製品の製造工程や開発背景を紹介する“プロセス動画”が人気ですが、その範囲は「モノ」にとどまらなくなっています。例えば、企画段階や意思決定の現場をそのまま公開する“社内の舞台裏動画”です。
表に出ることのなかった「考え方」や「葛藤の過程」が、企業の姿勢や価値観として、ユーザーの心に届く新たな接点となっているのです。
なぜ「意思決定」を見せることが価値になるのか
企業活動の“裏側”は、消費者にとっては未知の世界です。たとえば、ある製品が発売されたとして、その背景にどんな議論があったのか、どんな案がボツになったのかを知ることで、単なる商品が“思想の結晶”として見えてきます。
下図のように、プロセス動画が与える印象は、単なる完成品よりも強く残る傾向があります。
完成品のみを見た視聴者 | 開発プロセスを見た視聴者 |
「いいモノだな」
「完璧に創られてる」 |
「人間味があって応援したくなる」
「苦労や意図が伝わってきた」 |
撮るべきは“整った現場”ではなく“考え中の現場”
意思決定の動画を撮る際に重要なのは、「演出しすぎないこと」です。会議中の迷いや、方向性が揺れる場面こそが視聴者にとってはリアルです。
とくに若い世代ほど「完成された説明」よりも、「まだ答えが出ていない模索のプロセス」に興味を持ちやすい傾向があります。これはSNSのライブ配信文化や、舞台裏ドキュメンタリーが支持される流れとも一致しています。
どんな企業が活用すべきか
プロセス動画は、特定の業界に限らず幅広く応用可能です。
- 中小メーカー:製品に込めた職人の意図を伝える手段に
- 広告・デザイン会社:企画が生まれる瞬間を共有できる
- IT企業:技術選定やリリース判断などの思考の背景を記録
また、社内向けに使えば、部門間の相互理解や理念の浸透にもつながります。
「プロセスを撮る」ことの副次的な効果
こうした舞台裏動画は、見せること以上に「撮ること」自体にも意味があります。撮影を意識することで、社内メンバーが「自分たちの考えが、外にどう伝わるか」を自然と意識するようになります。

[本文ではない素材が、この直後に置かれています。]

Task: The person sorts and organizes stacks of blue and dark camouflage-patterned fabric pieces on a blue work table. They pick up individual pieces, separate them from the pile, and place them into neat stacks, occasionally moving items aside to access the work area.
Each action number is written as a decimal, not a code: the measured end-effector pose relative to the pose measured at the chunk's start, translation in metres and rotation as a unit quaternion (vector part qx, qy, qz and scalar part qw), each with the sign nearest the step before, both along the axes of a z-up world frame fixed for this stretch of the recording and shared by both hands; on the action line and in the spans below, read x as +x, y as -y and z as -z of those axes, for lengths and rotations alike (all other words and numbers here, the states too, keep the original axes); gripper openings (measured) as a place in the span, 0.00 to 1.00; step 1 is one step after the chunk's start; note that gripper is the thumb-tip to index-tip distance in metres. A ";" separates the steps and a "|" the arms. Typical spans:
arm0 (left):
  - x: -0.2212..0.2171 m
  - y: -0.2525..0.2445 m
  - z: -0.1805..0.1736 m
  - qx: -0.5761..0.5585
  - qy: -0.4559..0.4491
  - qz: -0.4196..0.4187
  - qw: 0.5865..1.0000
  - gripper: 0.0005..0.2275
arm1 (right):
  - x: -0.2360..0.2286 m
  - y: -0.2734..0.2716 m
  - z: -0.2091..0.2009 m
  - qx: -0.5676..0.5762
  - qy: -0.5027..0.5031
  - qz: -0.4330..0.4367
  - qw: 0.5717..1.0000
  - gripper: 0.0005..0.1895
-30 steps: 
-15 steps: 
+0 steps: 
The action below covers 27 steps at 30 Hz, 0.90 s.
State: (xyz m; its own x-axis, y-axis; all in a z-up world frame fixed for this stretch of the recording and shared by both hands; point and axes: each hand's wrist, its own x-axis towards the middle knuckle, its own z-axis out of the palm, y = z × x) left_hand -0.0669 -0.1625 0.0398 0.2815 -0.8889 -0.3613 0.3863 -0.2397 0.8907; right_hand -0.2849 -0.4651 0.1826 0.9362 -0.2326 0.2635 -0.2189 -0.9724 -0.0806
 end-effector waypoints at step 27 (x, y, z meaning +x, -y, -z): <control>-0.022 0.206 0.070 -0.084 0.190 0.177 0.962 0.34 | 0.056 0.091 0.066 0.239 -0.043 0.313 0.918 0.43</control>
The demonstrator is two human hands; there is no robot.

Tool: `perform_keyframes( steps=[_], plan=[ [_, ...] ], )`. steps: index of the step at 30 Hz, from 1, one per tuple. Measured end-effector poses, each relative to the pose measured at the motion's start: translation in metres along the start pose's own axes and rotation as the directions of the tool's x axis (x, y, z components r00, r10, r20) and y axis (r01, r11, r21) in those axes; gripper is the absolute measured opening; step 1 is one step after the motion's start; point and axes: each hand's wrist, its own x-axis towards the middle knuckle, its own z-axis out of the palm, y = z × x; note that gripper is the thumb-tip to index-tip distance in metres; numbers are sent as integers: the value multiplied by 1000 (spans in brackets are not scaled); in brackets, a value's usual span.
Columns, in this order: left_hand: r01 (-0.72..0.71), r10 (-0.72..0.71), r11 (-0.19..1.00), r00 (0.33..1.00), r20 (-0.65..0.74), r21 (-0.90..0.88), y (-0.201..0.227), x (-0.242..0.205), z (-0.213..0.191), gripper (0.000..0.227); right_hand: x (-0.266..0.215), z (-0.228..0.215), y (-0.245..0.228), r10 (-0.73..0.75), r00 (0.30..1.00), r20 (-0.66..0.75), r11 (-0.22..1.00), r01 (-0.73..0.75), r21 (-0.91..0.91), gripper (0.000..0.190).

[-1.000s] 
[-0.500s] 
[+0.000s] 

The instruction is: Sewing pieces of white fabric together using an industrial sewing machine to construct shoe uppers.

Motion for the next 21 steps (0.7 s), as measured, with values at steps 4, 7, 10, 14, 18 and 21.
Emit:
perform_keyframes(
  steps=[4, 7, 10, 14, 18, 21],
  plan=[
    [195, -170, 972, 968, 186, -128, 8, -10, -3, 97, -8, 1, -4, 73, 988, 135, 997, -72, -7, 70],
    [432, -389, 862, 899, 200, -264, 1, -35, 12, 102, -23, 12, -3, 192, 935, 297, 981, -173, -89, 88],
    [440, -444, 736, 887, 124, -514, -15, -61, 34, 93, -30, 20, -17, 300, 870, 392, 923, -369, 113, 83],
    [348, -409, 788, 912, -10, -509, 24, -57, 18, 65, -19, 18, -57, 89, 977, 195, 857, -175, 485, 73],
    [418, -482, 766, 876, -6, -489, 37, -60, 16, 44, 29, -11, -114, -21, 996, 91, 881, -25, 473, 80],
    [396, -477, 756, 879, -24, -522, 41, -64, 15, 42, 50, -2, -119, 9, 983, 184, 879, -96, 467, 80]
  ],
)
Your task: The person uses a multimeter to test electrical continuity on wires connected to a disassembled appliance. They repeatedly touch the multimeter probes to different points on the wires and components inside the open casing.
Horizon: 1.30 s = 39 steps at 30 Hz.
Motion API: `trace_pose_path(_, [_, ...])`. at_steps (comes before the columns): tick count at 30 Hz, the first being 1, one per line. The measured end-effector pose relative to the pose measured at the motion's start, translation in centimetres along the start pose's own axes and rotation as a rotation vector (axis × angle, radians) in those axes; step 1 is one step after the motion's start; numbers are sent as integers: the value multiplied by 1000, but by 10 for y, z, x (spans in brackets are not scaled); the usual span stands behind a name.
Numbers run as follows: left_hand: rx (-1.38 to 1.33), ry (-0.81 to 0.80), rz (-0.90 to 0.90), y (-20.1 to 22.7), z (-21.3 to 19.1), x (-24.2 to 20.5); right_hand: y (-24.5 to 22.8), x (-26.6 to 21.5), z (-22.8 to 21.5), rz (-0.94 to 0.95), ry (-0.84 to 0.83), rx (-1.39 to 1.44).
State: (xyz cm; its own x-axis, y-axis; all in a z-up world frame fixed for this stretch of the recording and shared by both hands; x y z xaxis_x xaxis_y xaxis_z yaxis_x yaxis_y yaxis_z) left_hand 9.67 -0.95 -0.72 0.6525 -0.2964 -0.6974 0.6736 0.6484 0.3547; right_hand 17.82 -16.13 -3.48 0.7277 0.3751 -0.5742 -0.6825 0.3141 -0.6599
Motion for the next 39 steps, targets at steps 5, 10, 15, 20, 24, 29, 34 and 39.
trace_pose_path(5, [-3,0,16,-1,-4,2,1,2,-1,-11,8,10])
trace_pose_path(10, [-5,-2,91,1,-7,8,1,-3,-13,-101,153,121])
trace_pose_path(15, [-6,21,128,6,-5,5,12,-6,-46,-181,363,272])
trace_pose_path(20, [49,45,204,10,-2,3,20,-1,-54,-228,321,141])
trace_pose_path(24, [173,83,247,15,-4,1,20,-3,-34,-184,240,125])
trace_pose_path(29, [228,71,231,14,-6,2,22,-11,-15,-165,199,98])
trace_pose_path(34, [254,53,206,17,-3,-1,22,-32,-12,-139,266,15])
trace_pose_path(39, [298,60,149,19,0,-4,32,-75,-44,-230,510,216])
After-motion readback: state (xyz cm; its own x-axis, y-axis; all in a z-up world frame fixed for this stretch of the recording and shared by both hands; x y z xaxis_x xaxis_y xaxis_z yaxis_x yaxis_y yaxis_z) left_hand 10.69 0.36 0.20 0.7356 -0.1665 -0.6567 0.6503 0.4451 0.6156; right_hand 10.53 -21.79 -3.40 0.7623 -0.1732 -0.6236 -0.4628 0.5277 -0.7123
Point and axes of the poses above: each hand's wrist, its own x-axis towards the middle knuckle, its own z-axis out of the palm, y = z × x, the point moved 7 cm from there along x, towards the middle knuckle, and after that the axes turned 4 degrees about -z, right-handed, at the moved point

つまり、動画は“記録”であると同時に“対話のきっかけ”でもあるのです。
プロセス動画は、完成品の背後にある「考え方」を可視化する手段として進化しています。特に、商品そのものよりも“なぜそうしたのか”という判断のプロセスを見せることで、企業に対する理解と信頼を育てることが可能です。会議・企画・試作といった一連の過程を記録し公開することは、単なる映像活用にとどまらず、企業文化を伝える新たなコミュニケーションになりつつあります。派手な演出より、リアルな“今”を淡々と伝える。そんな動画が、これからの共感をつくっていくのかもしれません。